“I married the cheapest man on Earth,” my wife Kara said as our son Evan sat in the lifeless toy helicopter at the mall, mashing the coin return buttons.
“I’ve probably saved enough money to pay for his first year of college by not pumping quarters into these things. Besides, as far as he knows, the coin returns are the main event. He’s having a ball in there,” I said.
As if sensing an unmet potential for entertainment, Evan pointed to the slot that accepts coins with one hand and tugged on my shorts with the other.
“Put in,” he said. And with that, the jig was up.
“Who taught him that?” I asked. If there’s one thing I try to teach my child, it’s how to remain ignorant about pastimes that require money to be fun. If I have anything to say about it, he won’t find out about ice hockey until he turns eighteen.
“My parents let him ride on the chipmunk at the ice cream place, and they actually put quarters in,” Kara said.
“Put in,” Evan agreed.
As Kara and I pumped three (three!) quarters into the toy helicopter to make it bob up and down for thirty seconds, I realized that we’d just passed into a new, coin-operated phase in our lives. Evan, for one, seemed happy to be there.
At least he did at first. His face lit up when the ride started, but after a few moments, our little helicopter pilot looked focused and determined, gripping the controls like he was attempting a foggy nighttime landing. With toddlers, you often can’t tell how much they’re enjoying something until you attempt to extract them from it.
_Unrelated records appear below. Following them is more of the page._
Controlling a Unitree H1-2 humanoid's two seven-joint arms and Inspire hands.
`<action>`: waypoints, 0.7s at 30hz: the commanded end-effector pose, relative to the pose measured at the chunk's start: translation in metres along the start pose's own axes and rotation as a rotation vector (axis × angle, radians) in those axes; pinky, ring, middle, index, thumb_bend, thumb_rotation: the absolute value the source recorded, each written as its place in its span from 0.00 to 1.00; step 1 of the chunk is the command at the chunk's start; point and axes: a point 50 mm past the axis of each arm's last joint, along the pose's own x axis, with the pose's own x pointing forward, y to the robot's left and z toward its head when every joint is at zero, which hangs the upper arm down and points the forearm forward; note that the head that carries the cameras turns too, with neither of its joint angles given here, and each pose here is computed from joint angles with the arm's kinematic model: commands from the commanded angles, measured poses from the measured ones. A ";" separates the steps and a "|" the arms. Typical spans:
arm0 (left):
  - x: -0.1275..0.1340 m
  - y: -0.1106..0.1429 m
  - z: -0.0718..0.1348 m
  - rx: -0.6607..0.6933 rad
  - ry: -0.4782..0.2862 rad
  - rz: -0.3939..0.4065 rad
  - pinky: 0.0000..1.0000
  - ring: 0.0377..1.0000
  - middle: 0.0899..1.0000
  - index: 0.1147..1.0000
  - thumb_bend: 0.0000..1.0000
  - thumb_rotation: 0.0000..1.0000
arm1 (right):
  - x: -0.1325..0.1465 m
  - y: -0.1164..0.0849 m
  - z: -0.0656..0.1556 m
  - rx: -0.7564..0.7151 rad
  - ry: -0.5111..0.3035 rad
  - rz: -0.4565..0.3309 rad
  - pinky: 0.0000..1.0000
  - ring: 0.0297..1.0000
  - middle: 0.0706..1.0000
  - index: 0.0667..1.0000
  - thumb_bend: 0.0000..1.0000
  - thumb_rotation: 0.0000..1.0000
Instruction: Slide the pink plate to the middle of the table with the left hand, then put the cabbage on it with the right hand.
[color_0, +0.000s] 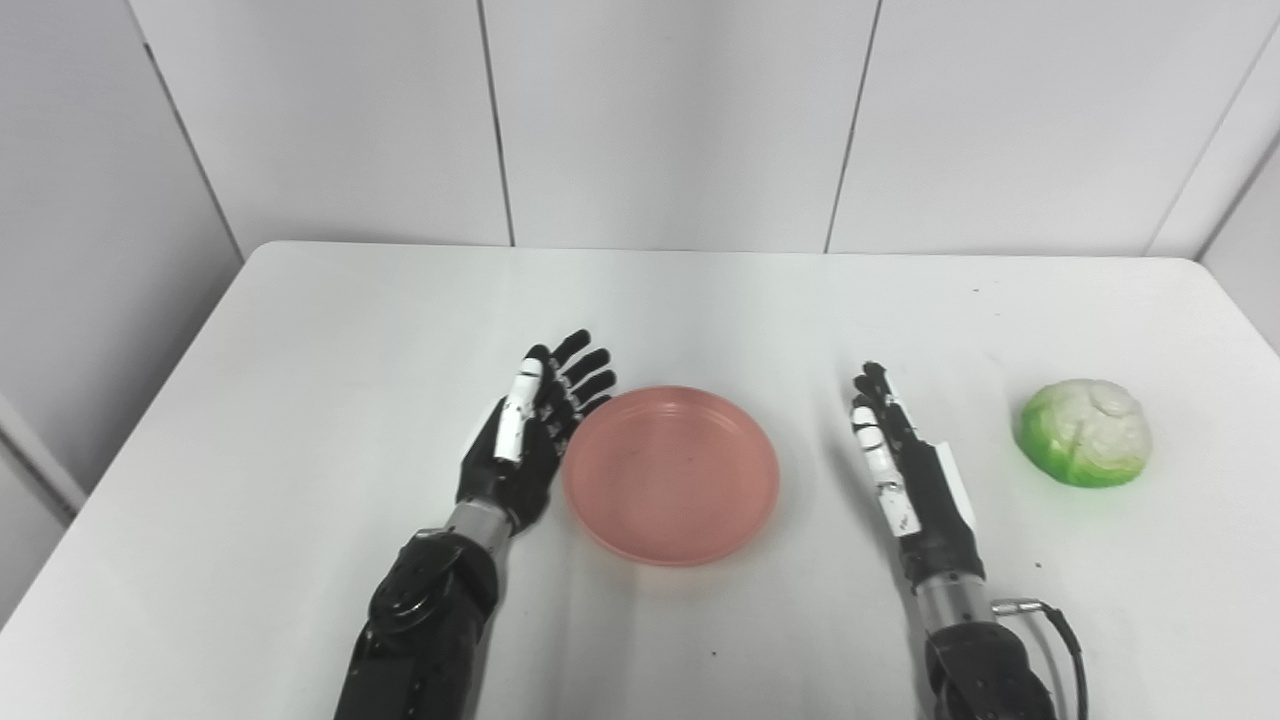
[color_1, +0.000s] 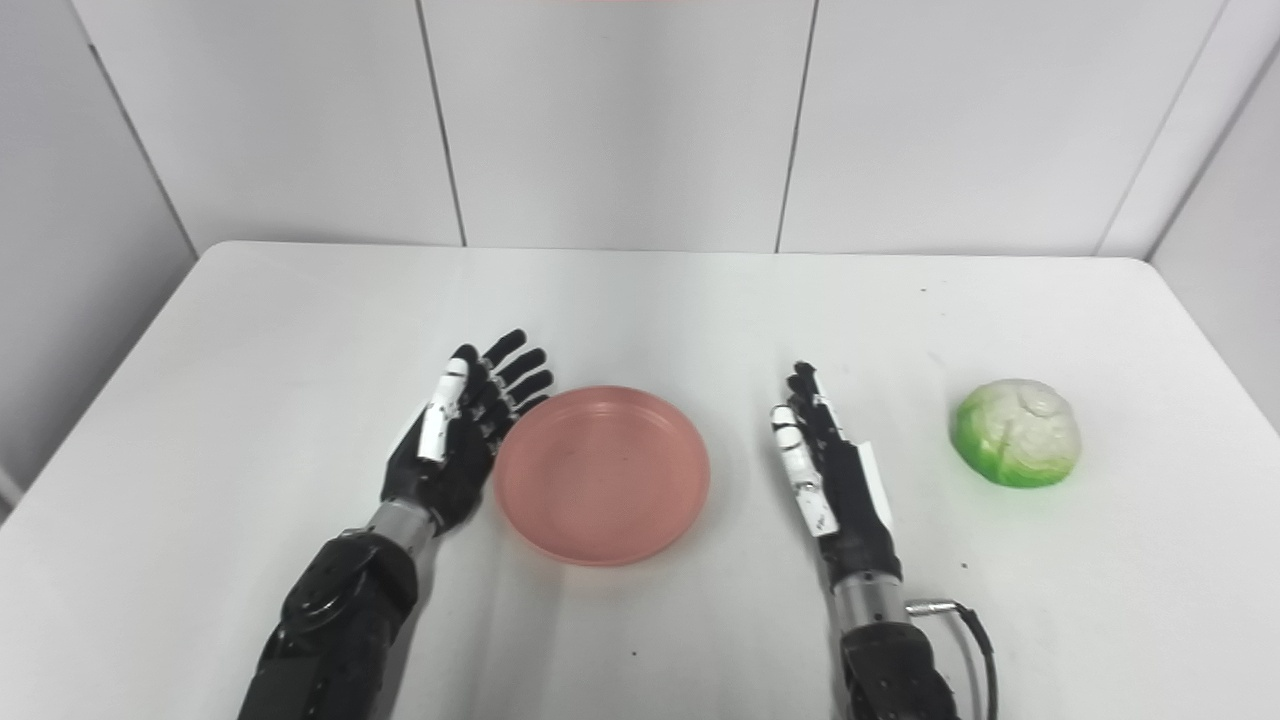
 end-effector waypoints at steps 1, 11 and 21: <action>-0.008 0.015 -0.012 0.022 0.049 0.042 0.88 0.87 0.87 0.86 0.42 1.00 | -0.005 0.007 -0.001 -0.017 0.003 -0.008 0.90 0.92 0.93 0.94 0.36 1.00; -0.011 0.031 -0.016 0.070 0.032 0.059 0.89 0.88 0.87 0.86 0.43 1.00 | 0.004 -0.001 0.043 -0.181 -0.158 -0.044 0.88 0.92 0.93 0.94 0.45 1.00; -0.010 0.053 -0.026 0.072 0.039 0.064 0.89 0.88 0.88 0.86 0.44 1.00 | 0.012 -0.027 0.091 -0.420 -0.300 -0.199 0.81 0.87 0.88 0.90 0.60 0.86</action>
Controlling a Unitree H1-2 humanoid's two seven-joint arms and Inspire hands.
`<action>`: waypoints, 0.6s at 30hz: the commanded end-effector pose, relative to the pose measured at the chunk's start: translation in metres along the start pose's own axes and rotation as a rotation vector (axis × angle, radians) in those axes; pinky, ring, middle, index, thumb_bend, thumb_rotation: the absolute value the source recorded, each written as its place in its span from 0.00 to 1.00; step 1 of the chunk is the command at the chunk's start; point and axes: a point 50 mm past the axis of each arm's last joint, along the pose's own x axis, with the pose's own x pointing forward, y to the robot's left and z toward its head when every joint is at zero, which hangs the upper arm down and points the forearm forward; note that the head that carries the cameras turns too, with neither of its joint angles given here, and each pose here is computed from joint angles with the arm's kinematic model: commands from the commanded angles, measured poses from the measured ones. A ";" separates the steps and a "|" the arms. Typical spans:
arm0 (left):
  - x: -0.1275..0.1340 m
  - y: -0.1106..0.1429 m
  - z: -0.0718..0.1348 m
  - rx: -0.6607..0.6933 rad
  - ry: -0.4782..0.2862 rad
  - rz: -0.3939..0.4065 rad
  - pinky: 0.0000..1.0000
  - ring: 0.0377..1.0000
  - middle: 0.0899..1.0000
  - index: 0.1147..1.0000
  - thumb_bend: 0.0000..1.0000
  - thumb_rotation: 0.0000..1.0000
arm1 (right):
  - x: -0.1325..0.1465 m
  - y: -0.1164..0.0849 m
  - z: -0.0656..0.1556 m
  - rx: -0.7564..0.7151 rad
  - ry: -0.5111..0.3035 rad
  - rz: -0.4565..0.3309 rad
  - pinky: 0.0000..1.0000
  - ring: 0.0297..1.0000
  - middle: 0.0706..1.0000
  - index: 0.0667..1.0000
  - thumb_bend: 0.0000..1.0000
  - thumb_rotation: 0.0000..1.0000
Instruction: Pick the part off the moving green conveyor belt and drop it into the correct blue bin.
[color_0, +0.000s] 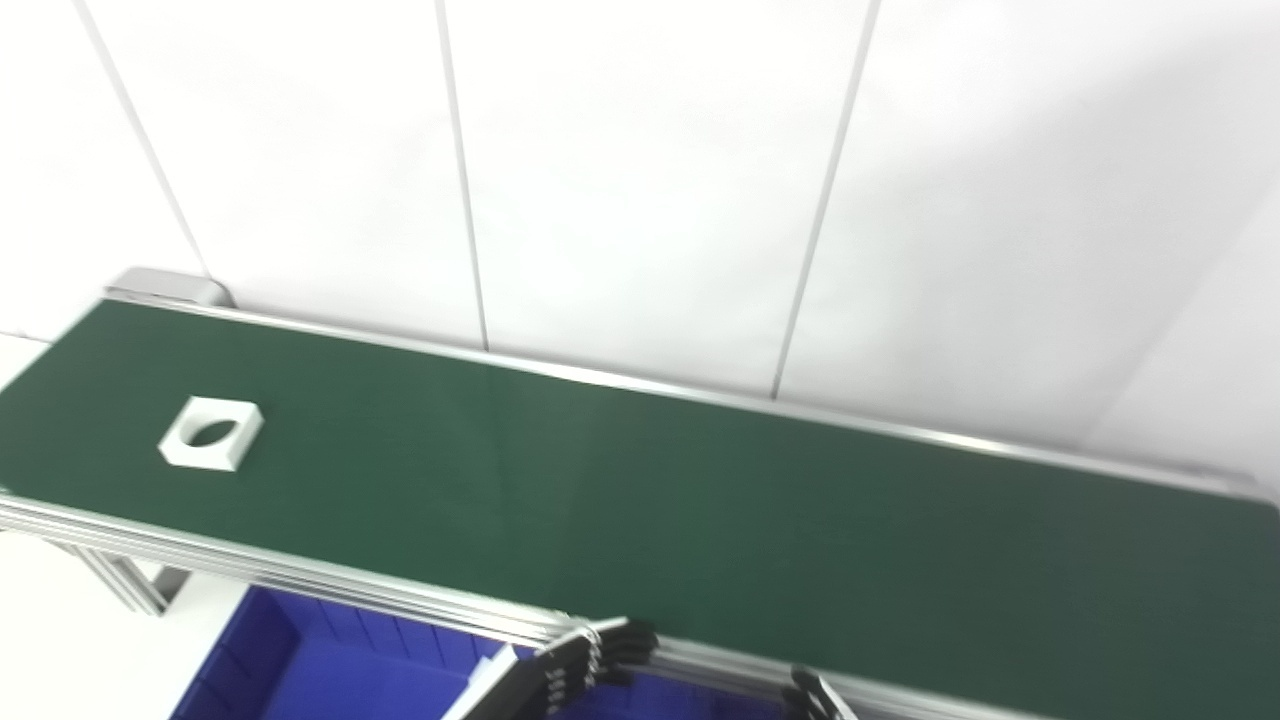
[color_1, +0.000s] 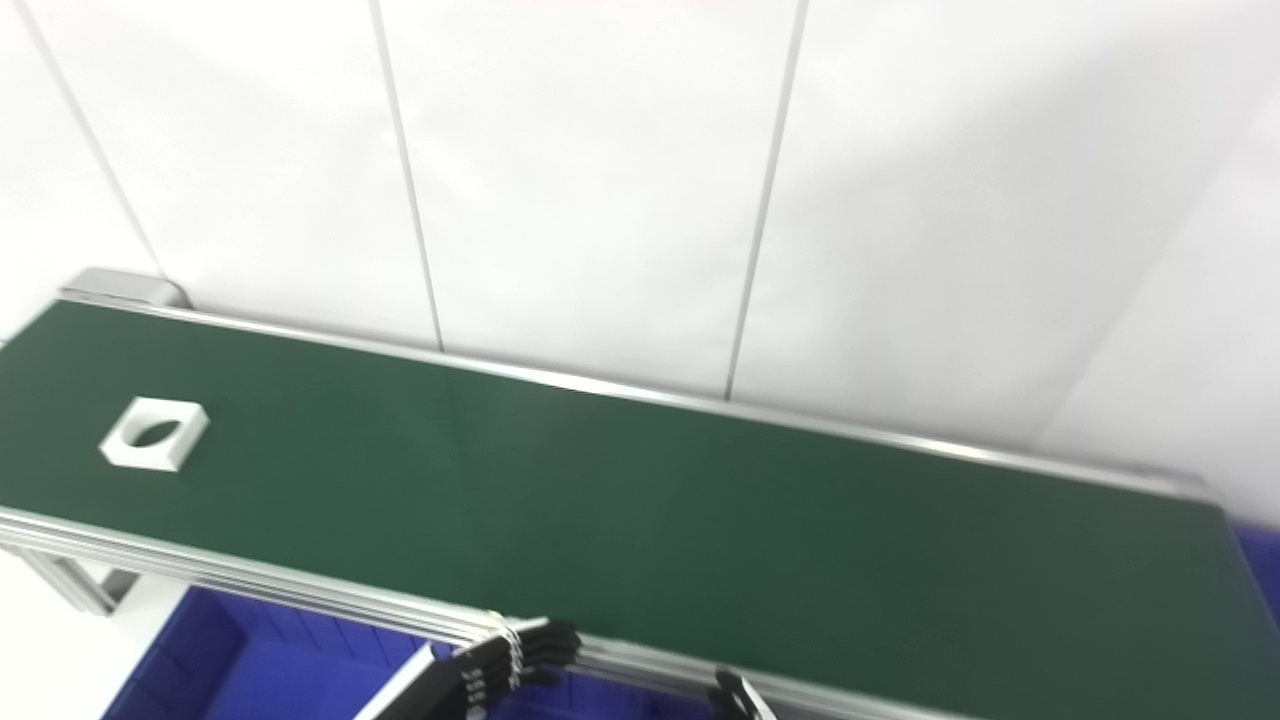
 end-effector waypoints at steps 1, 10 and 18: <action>0.006 -0.001 0.010 0.032 -0.057 0.005 0.78 0.82 0.82 0.81 1.00 0.33 | 0.005 -0.005 0.006 -0.006 -0.079 -0.024 0.75 0.83 0.85 0.90 0.75 0.67; 0.010 -0.002 0.012 0.059 -0.055 0.001 0.75 0.80 0.81 0.79 1.00 0.35 | 0.005 -0.010 -0.001 -0.006 -0.061 -0.024 0.76 0.84 0.86 0.91 0.75 0.67; 0.014 0.001 0.025 0.087 -0.078 0.020 0.75 0.79 0.80 0.78 1.00 0.34 | 0.006 -0.014 0.000 0.000 -0.066 -0.034 0.76 0.84 0.85 0.92 0.75 0.65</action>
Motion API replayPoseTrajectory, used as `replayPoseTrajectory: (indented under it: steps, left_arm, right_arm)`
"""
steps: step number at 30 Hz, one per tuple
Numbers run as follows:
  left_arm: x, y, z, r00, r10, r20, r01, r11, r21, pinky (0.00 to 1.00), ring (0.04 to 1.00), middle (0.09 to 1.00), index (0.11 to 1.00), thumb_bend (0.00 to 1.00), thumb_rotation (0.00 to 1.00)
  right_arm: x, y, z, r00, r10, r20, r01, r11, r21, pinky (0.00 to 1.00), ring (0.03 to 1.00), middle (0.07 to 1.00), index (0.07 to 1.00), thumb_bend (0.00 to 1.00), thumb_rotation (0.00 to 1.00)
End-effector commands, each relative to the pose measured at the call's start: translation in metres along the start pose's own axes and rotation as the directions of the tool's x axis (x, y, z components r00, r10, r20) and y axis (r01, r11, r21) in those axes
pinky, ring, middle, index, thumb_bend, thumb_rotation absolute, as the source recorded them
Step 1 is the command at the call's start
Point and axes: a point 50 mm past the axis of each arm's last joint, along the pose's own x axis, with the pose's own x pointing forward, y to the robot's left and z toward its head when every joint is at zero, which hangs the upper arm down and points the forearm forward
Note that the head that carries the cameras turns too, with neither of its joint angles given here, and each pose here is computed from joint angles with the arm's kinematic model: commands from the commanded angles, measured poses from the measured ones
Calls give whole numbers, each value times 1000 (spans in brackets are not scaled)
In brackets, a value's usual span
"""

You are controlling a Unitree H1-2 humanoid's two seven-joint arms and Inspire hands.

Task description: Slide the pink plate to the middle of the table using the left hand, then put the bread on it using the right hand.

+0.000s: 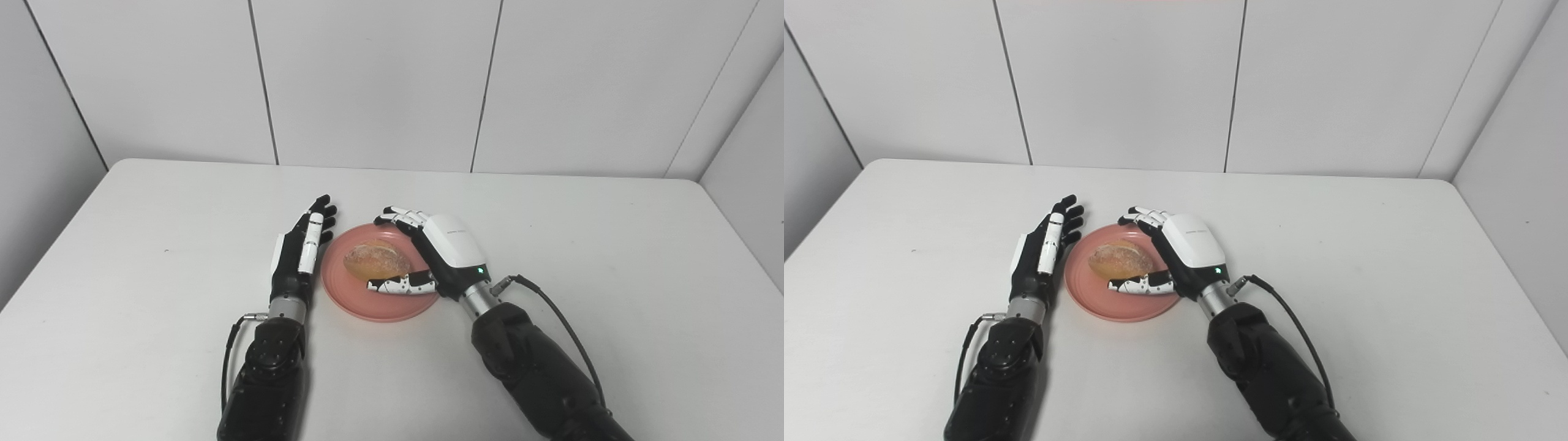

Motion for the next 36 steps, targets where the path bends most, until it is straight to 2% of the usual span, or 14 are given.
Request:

The resulting decibel level is directly proportional to the amount of fun they were having ten seconds ago.
We were eventually able to coax Evan out of the helicopter without too much fuss, and in a moment we were heading down the mall towards the escalators, or, as I like to call them, the poor man’s merry-go-round. The escalators may not have prancing plaster ponies and festive carnival music, but what they lack in flash, they make up for in cost-effectiveness.
“Babe, not again,” Kara said as Evan and I rounded the corner for our third trip upstairs.
“More!” Evan said as we carefully stepped back onto the magical growing stairs.
A pleasant byproduct of Evan refusing to sit in his stroller anymore is that we’ve been freed from the shackles of mall elevators. Over the past couple of years, Kara and I have learned the location of every mall elevator in a fifty-mile radius, including the ones hidden deep within the bowels of Sears. Now we no longer have to wander down those creepy beige hallways by the forsaken bathrooms, wondering if we’re walking down the very hallway where once, many years ago, Roebuck disappeared, never to be heard from again.
At the regular elevator out in the middle of the mall, you’d be surprised how many people wait in line through several cycles to ride the elevator for no obvious reason. No stroller, no wheelchair, just a dude standing there, eating an ice cream cone, taking up space that could be used by someone who needs it. From what I can tell, our society has achieved such a level of sloth that many of us can’t even drag ourselves the extra ten yards to the electric stairs.
Now that I’ll be spending the majority of my rainy weekend afternoons riding the poor man’s merry-go-round, perhaps I should be thankful for the extra elbow room, at least until Evan gets bored and wants to do something else. Which brings me to my point: Can I bum a quarter?